Industry leaders make it clear that the current jet fuel shortage, while severe, does not mirror the scale of the COVID‑19 pandemic disruption. Historical recovery timelines provide context: the post‑9/11 slowdown required about four months for the aviation sector to regain momentum, while the financial crisis of 2008–2009 extended the recovery period to roughly a year.

Willie Walsh emphasizes that the recovery path for today’s jet fuel market is likely to be prolonged yet manageable, suggesting that the industry can navigate the challenges without experiencing a collapse comparable to the pandemic era.

Potential relief from non‑Middle‑East refining hubs

Refineries situated outside the immediate conflict zone—particularly those in nations such as India and Nigeria—have the capacity to incrementally support global jet fuel supplies as crude flows normalise. These facilities can serve as alternative sources, helping to mitigate some of the pressure on the market.

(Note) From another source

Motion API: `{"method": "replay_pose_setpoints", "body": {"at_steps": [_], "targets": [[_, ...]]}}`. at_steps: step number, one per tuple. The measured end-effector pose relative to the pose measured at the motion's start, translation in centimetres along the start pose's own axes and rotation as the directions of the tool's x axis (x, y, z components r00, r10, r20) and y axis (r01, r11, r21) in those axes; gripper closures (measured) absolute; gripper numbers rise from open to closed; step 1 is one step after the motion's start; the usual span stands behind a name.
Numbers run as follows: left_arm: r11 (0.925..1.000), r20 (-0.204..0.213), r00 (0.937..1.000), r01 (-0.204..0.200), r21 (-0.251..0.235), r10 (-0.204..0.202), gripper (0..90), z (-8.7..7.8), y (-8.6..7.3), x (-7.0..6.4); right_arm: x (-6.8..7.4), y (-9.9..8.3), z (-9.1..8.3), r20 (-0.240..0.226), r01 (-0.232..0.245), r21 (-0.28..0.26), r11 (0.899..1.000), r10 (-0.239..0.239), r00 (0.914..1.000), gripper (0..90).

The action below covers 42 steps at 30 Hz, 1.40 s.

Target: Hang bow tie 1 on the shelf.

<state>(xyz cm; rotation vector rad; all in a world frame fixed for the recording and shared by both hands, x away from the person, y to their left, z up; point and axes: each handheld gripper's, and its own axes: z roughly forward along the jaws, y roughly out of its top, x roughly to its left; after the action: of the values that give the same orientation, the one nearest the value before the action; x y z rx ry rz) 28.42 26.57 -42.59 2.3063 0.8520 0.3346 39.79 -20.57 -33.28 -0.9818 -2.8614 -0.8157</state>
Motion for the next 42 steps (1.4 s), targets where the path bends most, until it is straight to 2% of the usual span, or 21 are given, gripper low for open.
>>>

Willie Walsh cautions, however, that the time required for these alternative hubs to scale up production and integrate into existing supply chains means that any meaningful relief will be gradual. The expectation is that a noticeable impact on the global market will only become evident after a sustained period of stable crude deliveries.

Outlook: A slow and uneven return to normalcy

The cease‑fire provides a foundation for eventual market recovery, yet the jet fuel sector will likely remain under pressure for an extended period. Structural bottlenecks in refining capacity, combined with the lingering effects of damaged infrastructure, suggest that supply constraints will persist.

For airlines and passengers alike, the implication is a continuation of higher ticket prices, limited flight capacity, and market volatility that extends well beyond the immediate easing of geopolitical tensions. The industry’s path forward will involve careful management of these intertwined challenges.